The film has effectively two centres, neither of them very gooey. The first is Ellinore (Honey Lauren), a café owner and pastry chef with an interesting set of photographs as well as a possibly dead, possibly fake parrot. Ellinore is, to say the least, troubled, as she is prone to sudden outbursts of rage and she hears various voices. As the film progresses, her instability and indeed violence become more pronounced. How the viewer sees her will depend on how much sympathy her character generates. On the one hand, it is easy to appreciate her sadness and indeed trauma. On the other, she sometimes tips into screeching pantomime and becomes more of a caricature. Lauren delivers both registers perfectly well, but the script feels underdeveloped and tends to fall back on cliché and histrionics.
The second centre is the four kids, Lily (Sarah J. Bartholomew), Nate (John Salandria), Wendy (Amber Gaston) and Kyle (Mark Valeriano). They make up a band and, travelling to a gig in a van, echo both Scooby Doo and The Texas Chain Saw Massacre. The group dynamic is quite fun: gothic Lily is a recent recruit, essentially because Nate has the hots for her; nerdy Nate and former jock Kyle have a longstanding friendship with a deep-seated resentment; sensible Wendy rolls her eyes at the others a lot. The bickering among the four during their road trip is sometimes engaging and sometimes annoying, and it is notable that the same cycle of conversation is repeated but with different outcomes. When they find themselves in a (literally) tight spot, they do band together (no pun intended) but the antagonism remains. The friction between them makes the group relatable, even if the recurring issue of Nate and Kyle’s history means that Wendy gets somewhat side-lined. Lily, meanwhile, is another cliché with an abused background and no sense of love or compassion in her life. This can work as a character but, again, more details are needed to make the character engaging, rather than simply being referred to late in the narrative.
Indeed, late in the narrative highlights the fundamental problem with Sweet Taste of Souls. Its premise might well work better in a short film or an episode of The Twilight Zone or The X-Files, but it provides insufficient nutrition for a feature. From the beginning, we are introduced to Ellinore, her photographs and her pies, and a mystery is presented with a visual ripple effect. The answer to this mystery is clarified later on, but once we know what’s going on, there aren’t many places to go.

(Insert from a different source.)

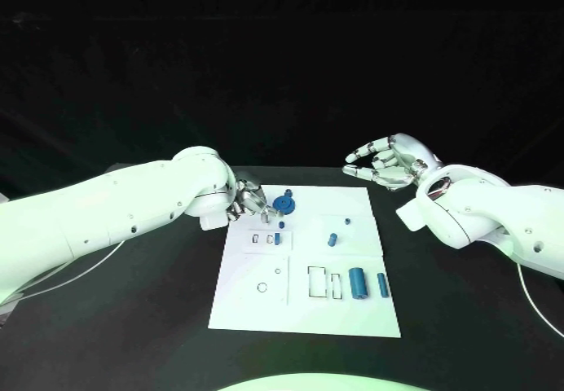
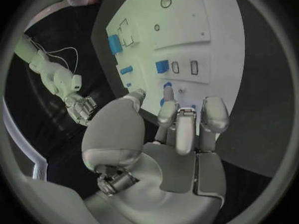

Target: Assemble the parts on the task board

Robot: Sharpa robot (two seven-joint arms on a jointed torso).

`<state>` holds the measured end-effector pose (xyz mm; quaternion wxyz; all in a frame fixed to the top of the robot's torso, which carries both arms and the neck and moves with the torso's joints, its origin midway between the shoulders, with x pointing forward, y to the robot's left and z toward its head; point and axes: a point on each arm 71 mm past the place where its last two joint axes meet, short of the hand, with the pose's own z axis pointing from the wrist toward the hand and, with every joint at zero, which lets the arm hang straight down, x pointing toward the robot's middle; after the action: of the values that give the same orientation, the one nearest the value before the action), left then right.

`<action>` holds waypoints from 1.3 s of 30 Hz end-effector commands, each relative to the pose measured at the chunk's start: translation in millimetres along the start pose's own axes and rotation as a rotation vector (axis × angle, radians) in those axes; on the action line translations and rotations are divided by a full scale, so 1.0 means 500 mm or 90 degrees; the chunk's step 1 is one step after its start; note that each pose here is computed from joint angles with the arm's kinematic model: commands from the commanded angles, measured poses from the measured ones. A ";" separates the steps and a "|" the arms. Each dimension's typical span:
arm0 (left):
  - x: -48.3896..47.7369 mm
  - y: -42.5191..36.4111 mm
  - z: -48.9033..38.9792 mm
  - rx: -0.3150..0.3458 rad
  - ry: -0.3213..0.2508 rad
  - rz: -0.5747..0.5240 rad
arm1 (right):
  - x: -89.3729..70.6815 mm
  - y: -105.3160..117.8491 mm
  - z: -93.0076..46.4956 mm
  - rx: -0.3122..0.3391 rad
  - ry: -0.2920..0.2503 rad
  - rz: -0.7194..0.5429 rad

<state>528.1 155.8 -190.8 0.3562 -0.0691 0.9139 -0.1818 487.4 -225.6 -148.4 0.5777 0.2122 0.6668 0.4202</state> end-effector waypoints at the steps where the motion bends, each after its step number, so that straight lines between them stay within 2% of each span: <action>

The lack of chewable material becomes all the more apparent when other characters, Sid (Frank Papia) and Barney (Thom Michael Mulligan) turn up halfway through. Exactly what they are is unclear, aside from Sid being haunted by the disappearance of his daughter. Was her fate similar to that of the four kids that we see? This is never made clear, and the further actions of Sid and Barney serve pretty much as mechanical plot motivation. Perhaps if they had been there from the beginning, the film would be more coherent, but as it stands, it feels like three different story ingredients kneaded together before being only half-baked.
In addition, while the premise could be horrifying, Ross does not pursue this potential, aside from a bathtub moment that features some heartwrenching screams. Sequences of imprisonment are only shown from a couple of angles, never looking out nor taking the viewer into the incarceration. This limited view means there is no sense of entrapment or claustrophobia, and as a result, not many scares. The film is not that visually interesting either: the bright space of Ellinore’s diner as well as the sites of imprisonment are not contrasted with darker spaces, and again there is little sense of entrapment despite much of the action being confined to a single location. Weirdly, there seems to be a Twin Peaks reference with the emphasis on cherry pie and black coffee, suggesting that the town Angel Falls is a weird place just outside of our own reality. But with a lack visual or indeed auditory flair, the references fall flat, and the viewer might find themselves wishing they were watching Twin Peaks.
Ross offers some lacklustre set pieces with a dearth of suspense due to a lack of internal logic – when a character runs around switching lights off, it helps if the actual space on screen becomes darker. Quite what is the underlying supernatural power at work is never clarified, the film seemingly mistaking a lack of clarity for ambiguity. There is also a messy visual effects sequence in the final act which makes little sense and lays bare that the film has lost the plot. Here and there are some good jump scares, one of which is genuinely upsetting. But in the context of the film, they add little beyond that initial jump, as the emotional weight gets lost in the soggy pastry.
Sweet Taste of Souls has an intriguing premise that could have been disturbing. Unfortunately, messy writing and stilted direction mean that this concoction has too little of its central ingredient, while the other components added to the mix provide uneven flavours, with the end result being an undercooked and unsatisfactory dish.